Civil Law; Solutio Indebiti; There is solutio indebiti where: (1)
payment is made when there exists no binding relation between the
payor, who has no duty to pay, and the person who received the
payment; and (2) the payment is made through mistake, and not
through liberality or some other cause.—Petitioner insists that its
payment of respondent’s salary was by mistake since respondent
who chose not to report for work was not entitled to it under the
principle of “no work, no pay,” thus she has the obligation to
return the same.
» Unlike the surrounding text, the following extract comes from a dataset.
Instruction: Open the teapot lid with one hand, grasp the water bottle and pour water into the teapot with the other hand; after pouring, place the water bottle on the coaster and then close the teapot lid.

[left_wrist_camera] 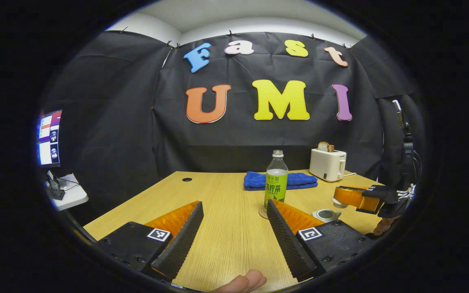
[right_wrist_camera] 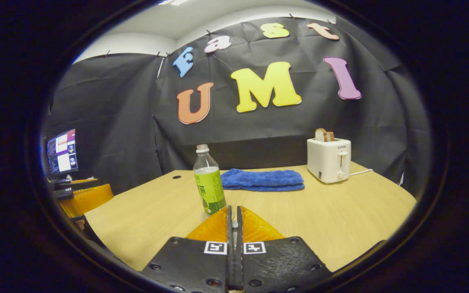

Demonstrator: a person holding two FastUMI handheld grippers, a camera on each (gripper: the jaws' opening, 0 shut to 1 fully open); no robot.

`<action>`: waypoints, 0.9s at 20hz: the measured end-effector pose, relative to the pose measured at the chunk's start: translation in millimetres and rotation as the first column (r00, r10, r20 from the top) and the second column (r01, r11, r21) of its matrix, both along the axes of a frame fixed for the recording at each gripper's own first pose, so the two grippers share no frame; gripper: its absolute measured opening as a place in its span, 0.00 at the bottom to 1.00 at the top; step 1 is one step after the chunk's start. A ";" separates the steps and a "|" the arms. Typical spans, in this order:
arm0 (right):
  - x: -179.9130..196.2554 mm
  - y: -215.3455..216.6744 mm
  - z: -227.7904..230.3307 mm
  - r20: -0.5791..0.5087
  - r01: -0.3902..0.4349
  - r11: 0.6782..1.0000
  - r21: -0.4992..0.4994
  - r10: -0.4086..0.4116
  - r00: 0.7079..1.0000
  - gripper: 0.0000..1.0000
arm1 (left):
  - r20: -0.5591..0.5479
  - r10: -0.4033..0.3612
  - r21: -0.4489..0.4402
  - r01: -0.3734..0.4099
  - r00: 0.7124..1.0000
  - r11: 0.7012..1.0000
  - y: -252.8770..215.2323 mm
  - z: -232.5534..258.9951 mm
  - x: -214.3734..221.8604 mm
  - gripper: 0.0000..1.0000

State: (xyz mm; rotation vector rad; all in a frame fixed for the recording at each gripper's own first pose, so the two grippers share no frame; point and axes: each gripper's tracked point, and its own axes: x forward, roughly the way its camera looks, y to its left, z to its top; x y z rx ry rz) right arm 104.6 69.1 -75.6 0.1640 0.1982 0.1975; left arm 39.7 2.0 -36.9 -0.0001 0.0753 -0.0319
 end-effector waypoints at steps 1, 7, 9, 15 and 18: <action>2.1 2.4 -2.8 0.000 0.004 1.000 -0.009 -0.004 1.000 0.00 | -0.007 0.024 0.001 -0.024 1.000 1.000 11.6 -0.3 0.1 0.98; 18.1 13.0 -27.9 -0.026 0.015 0.999 -0.033 -0.016 1.000 0.00 | -0.023 0.034 -0.040 -0.035 0.999 0.999 26.0 -0.9 -0.5 0.98; 20.7 14.5 -35.9 -0.039 0.022 0.998 -0.051 -0.024 0.999 0.00 | -0.029 0.033 -0.038 -0.034 0.999 0.999 28.2 -3.2 0.6 0.98; 21.8 11.1 -46.9 -0.032 0.041 0.995 -0.094 -0.044 0.999 0.00 | -0.030 0.013 -0.024 -0.014 0.999 1.000 23.4 -5.0 2.1 0.98; 18.8 13.5 -47.6 -0.023 0.036 0.996 -0.079 -0.038 0.999 0.10 | -0.033 0.001 -0.012 -0.001 0.999 1.000 18.2 -6.0 2.0 0.98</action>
Petitioner based such contention on the principle
of solutio indebiti under Article 2154 of the Civil Code. There is
solutio indebiti where: (1) payment is made when there exists no
binding relation between the payor, who has no duty to pay, and
the person who received the payment; and (2) the payment is
made through mistake, and not through liberality or some other
cause. x x x The quasi-contract of solutio indebiti is based on the
ancient principle that no one shall enrich himself unjustly at the
expense of another.

PETITION for review on certiorari of the decision and


resolution of the Court of Appeals.

The facts are stated in the opinion of the Court.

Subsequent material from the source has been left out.